Siwoo bisa merasakan Amelia memperhatikan reaksi Arte.
…Apa? Kenapa dia bersikap hati-hati?
Amelia meminta Arte sambil menekankan kata teman.
"Baiklah. Haruskah aku kembali sekitar satu jam lagi?"
"Terima kasih. Itu sudah cukup."
"Tidak apa-apa."
Melihat Arte pergi, Amelia mendesah dalam beberapa saat setelah Arte menghilang dari ruangan ini.
"Kau, sialan…! Siwoo! Apa yang kau lakukan?!"
"A-Apa maksudmu?"
"Apa yang sebenarnya kau lakukan pada Arte?!"
"Aku hanya tidur. Apa yang bisa aku lakukan?!"
Siwoo siap dimarahi seperti biasanya, tapi apa yang tiba-tiba dia bicarakan?
Alih-alih omelan tanpa jeda, gadis itu sepertinya bersemangat.
Tidak, bukan hanya sekadar sepertinya. Itu sangat jelas. Amelia sangat gembira sekarang.
…Rasa tidak nyaman menyergapnya.
Siwoo tidak pernah menerima kabar baik saat Amelia bertingkah seperti ini.
"Dasar bajingan…! Kerja bagus! Aku tidak tahu apa alasannya, tapi kau benar-benar melakukannya dengan baik!"
"Apa sih maksudmu?!"
"Arte bertingkah seperti itu, apa kau yakin kau tidak melakukan sesuatu? Sepertinya dia sudah mulai jatuh cinta padamu!"

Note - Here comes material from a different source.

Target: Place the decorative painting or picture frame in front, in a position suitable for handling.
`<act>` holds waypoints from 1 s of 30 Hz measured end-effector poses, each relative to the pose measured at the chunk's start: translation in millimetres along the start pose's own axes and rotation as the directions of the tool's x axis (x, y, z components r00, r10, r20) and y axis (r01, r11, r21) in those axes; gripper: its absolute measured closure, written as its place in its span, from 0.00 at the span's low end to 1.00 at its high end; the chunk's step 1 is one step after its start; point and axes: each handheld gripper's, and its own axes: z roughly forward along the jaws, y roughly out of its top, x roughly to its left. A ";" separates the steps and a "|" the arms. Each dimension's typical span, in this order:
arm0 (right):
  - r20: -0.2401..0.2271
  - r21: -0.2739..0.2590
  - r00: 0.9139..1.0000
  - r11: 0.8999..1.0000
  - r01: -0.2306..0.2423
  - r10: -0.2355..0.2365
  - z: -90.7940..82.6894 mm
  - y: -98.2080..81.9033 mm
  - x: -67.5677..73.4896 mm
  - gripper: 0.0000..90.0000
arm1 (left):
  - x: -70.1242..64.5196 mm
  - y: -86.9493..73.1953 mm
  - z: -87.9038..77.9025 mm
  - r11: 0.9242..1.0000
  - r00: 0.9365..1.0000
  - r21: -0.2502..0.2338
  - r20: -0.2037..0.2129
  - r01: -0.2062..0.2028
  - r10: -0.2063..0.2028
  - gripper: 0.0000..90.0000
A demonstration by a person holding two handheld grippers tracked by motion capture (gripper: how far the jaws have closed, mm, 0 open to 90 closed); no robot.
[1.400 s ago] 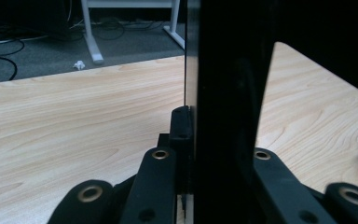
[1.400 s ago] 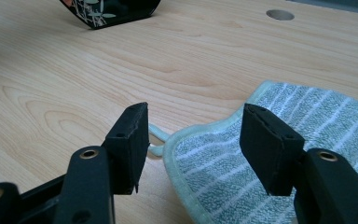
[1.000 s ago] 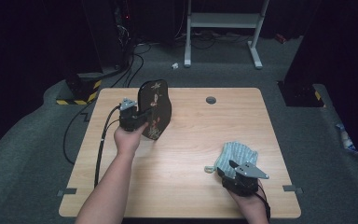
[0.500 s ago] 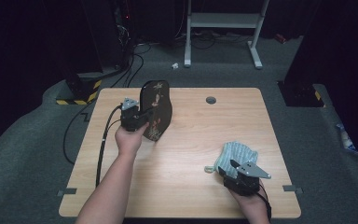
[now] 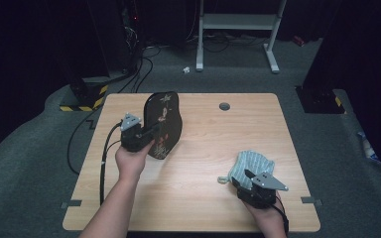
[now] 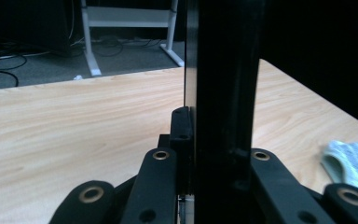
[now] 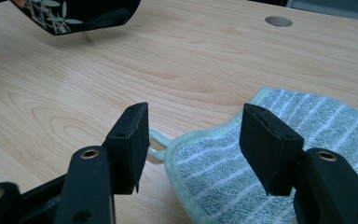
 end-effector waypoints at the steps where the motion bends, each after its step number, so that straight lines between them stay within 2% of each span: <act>1: -0.003 0.002 1.000 1.000 0.003 -0.003 0.2 -0.1 1.1 0.47 | -0.9 -2.6 -4.6 1.000 1.000 -0.002 0.002 0.001 -0.001 0.90; 9: -0.005 -0.002 1.000 1.000 0.008 -0.008 1.7 2.2 4.2 0.47 | -12.1 -22.9 -37.9 1.000 1.000 -0.019 0.029 0.012 -0.012 0.90; 11: -0.004 -0.008 1.000 1.000 0.006 -0.006 1.4 3.7 4.5 0.47 | -16.4 -27.1 -43.1 1.000 0.999 -0.018 0.040 0.014 -0.014 0.90; 14: -0.004 -0.010 1.000 1.000 0.014 -0.014 1.9 4.5 6.0 0.47 | -25.8 -32.5 -49.5 1.000 0.998 -0.014 0.058 -0.003 0.004 0.90; 16: -0.005 -0.006 1.000 1.000 0.013 -0.013 2.3 3.9 6.5 0.47 | -31.1 -36.2 -52.9 1.000 0.997 -0.010 0.074 0.007 -0.007 0.90; 22: 0.001 -0.013 1.000 1.000 0.013 -0.013 0.4 4.2 5.2 0.47 | -45.6 -42.7 -54.3 1.000 0.997 -0.001 0.068 -0.026 0.026 0.90; 30: -0.005 -0.009 1.000 1.000 0.010 -0.010 1.7 3.4 5.8 0.47 | -51.1 -49.8 -49.3 1.000 0.996 0.003 0.083 -0.016 0.016 0.90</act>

"Apa yang kamu bicarakan lagi, sih…"
"Berhasil menaklukan hati seorang gadis bahkan di tengah pertempuran kemarin. Aku tidak melihatmu memang, tapi kau punya beberapa gerakan rahasia, ya~?"
Dan kekhawatirannya tidaklah tidak berdasar.
Amelia bicara omong kosong lagi.
"Omong kosong apa yang kau katakan? Aku sungguh tidak melakukan apa pun!"
"Itu tidak mungkin benar. Kamu mungkin tidak melihatnya, tapi dia merawatmu dengan sungguh-sungguh."
"Maksudmu apa…?"
"Dia menemani di sampingmu selama lebih dari 3 jam setiap hari tanpa henti sebelum dia pergi. Apa yang kau lakukan, sialan? Katakan padaku dengan jujur!"
…Apa?
'Dia menemaniku lebih dari 3 jam sehari?'
"A-apa yang kamu…"
"Apa yang sebenarnya kau lakukan? Katakan saja padaku. Kita perlu merencanakan langkah selanjutnya."
Dia mengawasiku lebih dari 3 jam sehari?
…Sungguh?
Tiba-tiba, mata Arte yang bersinar mengancam, yang dilihatnya segera setelah ia membuka mata, muncul di benaknya.
Bersamaan dengan wajah yang cukup dekat hingga dahinya berbenturan ketika dia tiba-tiba duduk.
"J-Jangan bilang padaku, yang tadi juga…"
Apakah Arte terus menerus mengawasiku?
Apa yang terjadi padanya? Apa yang merasukinya?
'Aku sungguh tidak melakukan apa pun?'
Dia pikir dia siap untuk melakukan apa pun ketika dia sudah terbiasa dibuntuti Arte.
Rasa dingin menjalar ke tulang punggungnya karena tindakan gadis itu yang tidak dapat dimengerti.